**WHAT IS NEEDED**
Look through the data for the string "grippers". Copy every line where it is found.

=====

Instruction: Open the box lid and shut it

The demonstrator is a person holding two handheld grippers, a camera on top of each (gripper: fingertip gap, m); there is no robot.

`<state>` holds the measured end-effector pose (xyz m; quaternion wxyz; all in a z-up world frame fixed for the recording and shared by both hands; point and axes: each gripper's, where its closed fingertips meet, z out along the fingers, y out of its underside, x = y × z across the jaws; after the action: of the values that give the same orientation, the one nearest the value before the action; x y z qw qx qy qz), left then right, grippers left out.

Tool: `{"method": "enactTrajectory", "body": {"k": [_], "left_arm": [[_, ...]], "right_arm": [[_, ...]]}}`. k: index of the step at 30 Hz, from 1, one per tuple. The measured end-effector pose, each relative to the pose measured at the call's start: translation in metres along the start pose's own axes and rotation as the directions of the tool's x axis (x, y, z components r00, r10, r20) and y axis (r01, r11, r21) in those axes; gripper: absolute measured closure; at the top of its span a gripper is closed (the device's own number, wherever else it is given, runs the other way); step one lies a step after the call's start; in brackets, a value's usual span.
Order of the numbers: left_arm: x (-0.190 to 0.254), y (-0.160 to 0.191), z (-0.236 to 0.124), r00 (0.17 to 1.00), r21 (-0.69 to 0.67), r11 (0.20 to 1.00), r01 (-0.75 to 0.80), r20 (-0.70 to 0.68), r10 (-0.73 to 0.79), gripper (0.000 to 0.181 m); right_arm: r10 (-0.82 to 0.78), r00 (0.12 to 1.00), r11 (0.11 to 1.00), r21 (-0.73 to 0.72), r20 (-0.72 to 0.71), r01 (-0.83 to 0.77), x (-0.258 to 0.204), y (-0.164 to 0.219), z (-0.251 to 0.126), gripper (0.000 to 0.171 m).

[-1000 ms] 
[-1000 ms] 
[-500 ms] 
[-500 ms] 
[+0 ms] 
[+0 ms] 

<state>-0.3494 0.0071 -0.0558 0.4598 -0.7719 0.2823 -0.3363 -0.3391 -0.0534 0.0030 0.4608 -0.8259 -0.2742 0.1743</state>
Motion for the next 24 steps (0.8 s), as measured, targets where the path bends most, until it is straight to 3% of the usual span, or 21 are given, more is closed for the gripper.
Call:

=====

**SOLVED PROBLEM**
The demonstrator is a person holding two handheld grippers, a camera on top of each (gripper: fingertip gap, m); there is no robot.
`<state>` holds the measured end-effector pose (xyz m; quaternion wxyz; all in a z-up world frame fixed for the recording and shared by both hands; point and axes: each gripper's, where its closed fingertips meet, z out along the fingers, y out of its underside, x = y × z across the jaws; after the action: of the values that give the same orientation, the one nearest the value before the action; x y z qw qx qy qz), left then right, grippers left out.

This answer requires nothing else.